Figure 4. The angles shown in the figure are congruent. Source: Wikimedia Commons. Lfahlberg / CC BY-SA (https://creativecommons.org/licenses/by-sa/3.0).
Example 3
In a parallelogram there are four interior angles, which are congruent two to two. They are the ones between opposite vertices, as shown in the following figure, in which the two angles in green are congruent, as well as the two angles in red.
Figure 5. The interior angles of the parallelogram are congruent two by two. Source: Wikimedia Commons.
- Congruence of triangles
Two triangles of the same shape and size are congruent. To verify this there are three criteria that can be examined in search of congruence:
- LLL criterion: the three sides of the triangles have the same measures, therefore L 1 = L ' 1; L 2 = L ' 2 and L 3 = L' 3.
Figure 6. Example of congruent triangles, whose sides measure the same. Source: F. Zapata.
- ALA and AAL criteria: triangles have two equal internal angles and the side between these angles has the same measure.
Figure 7. ALA and AAL criteria for triangle congruence. Source: Wikimedia Commons.
- LAL criterion: two of the sides are identical (corresponding) and there is the same angle between them.
Figure 8. LAL criterion for congruence of triangles. Source: Wikimedia Commons.
Solved exercises
- Exercise 1
Two triangles are shown in the following figure: ΔABC and ΔECF. It is known that AC = EF, that AB = 6 and that CF = 10. Furthermore, the angles ∡BAC and ∡FEC are congruent and the angles ∡ACB and ∡FCB are also congruent.
Figure 9. Triangles for the worked example 1. Source: F. Zapata.
Then the length of segment BE is equal to:
(i) 5
(ii) 3
(iii) 4
(iv) 2
(v) 6
Solution
Since the two triangles have a side of equal length AC = EF between the equal angles ∡BAC = ∡CEF and ∡BCA = ∡CFE, it can be said that the two triangles are congruent by the ALA criterion.
That is, ΔBAC ≡ ΔCEF, so we have to:
BA = CE = AB = 6
BC = CF = 10
AC = EF
But the segment to be calculated is BE = BC - EC = 10 - 6 = 4.
So the correct answer is (iii).
- Exercise 2
Three triangles are shown in the figure below. It is also known that the two indicated angles measure 80º each and that the segments AB = PD and AP = CD. Find the value of the angle X indicated in the figure.

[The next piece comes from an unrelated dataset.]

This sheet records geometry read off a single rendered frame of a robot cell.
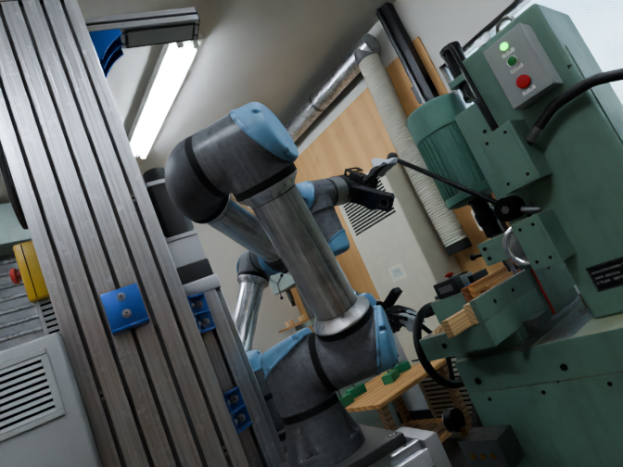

Figure 10. Triangles for the resolved example 2. Source: F. Zapata.
Solution
You have to apply the properties of the triangles, which are detailed step by step.
Step 1
Starting with the LAL triangle congruence criterion, it can be stated that the BAP and PDC triangles are congruent:
ΔBAP ≡ ΔPDC
Step 2
The above leads to affirm that BP = PC, therefore the triangle ΔBPC is isosceles and ∡PCB = ∡PBC = X.
Step 3
If we call the angle BPC γ, it follows that:
2x + γ = 180º
Step 4
And if we call the angles APB and DCP β and α the angles ABP and DPC, we have:
α + β + γ = 180º (since APB is a plane angle).
Step 5
Furthermore, α + β + 80º = 180º by sum of the internal angles of the triangle APB.
Step 6
Combining all these expressions we have:
α + β = 100º
Step 7
And therefore:
γ = 80º.
Step 8
Finally it follows that:
2X + 80º = 180º
With X = 50º.
References
- Baldor, A. 1973. Plane and Space Geometry. Central American Cultural.
- CK-12 Foundation. Congruent Polygons. Recovered from: ck 12.org.
- Enjoy math. Definitions: Radius (polygon). Recovered from: enjoylasmatematicas.com.
- Math Open Reference. Testing Polygons for congruence. Recovered from: mathopenref.com.
- Wikipedia. Congruence (geometry). Recovered from: es.wikipedia.org.
- Zapata, F. Triangles, history, elements, classification, properties. Recovered from: lifeder.com.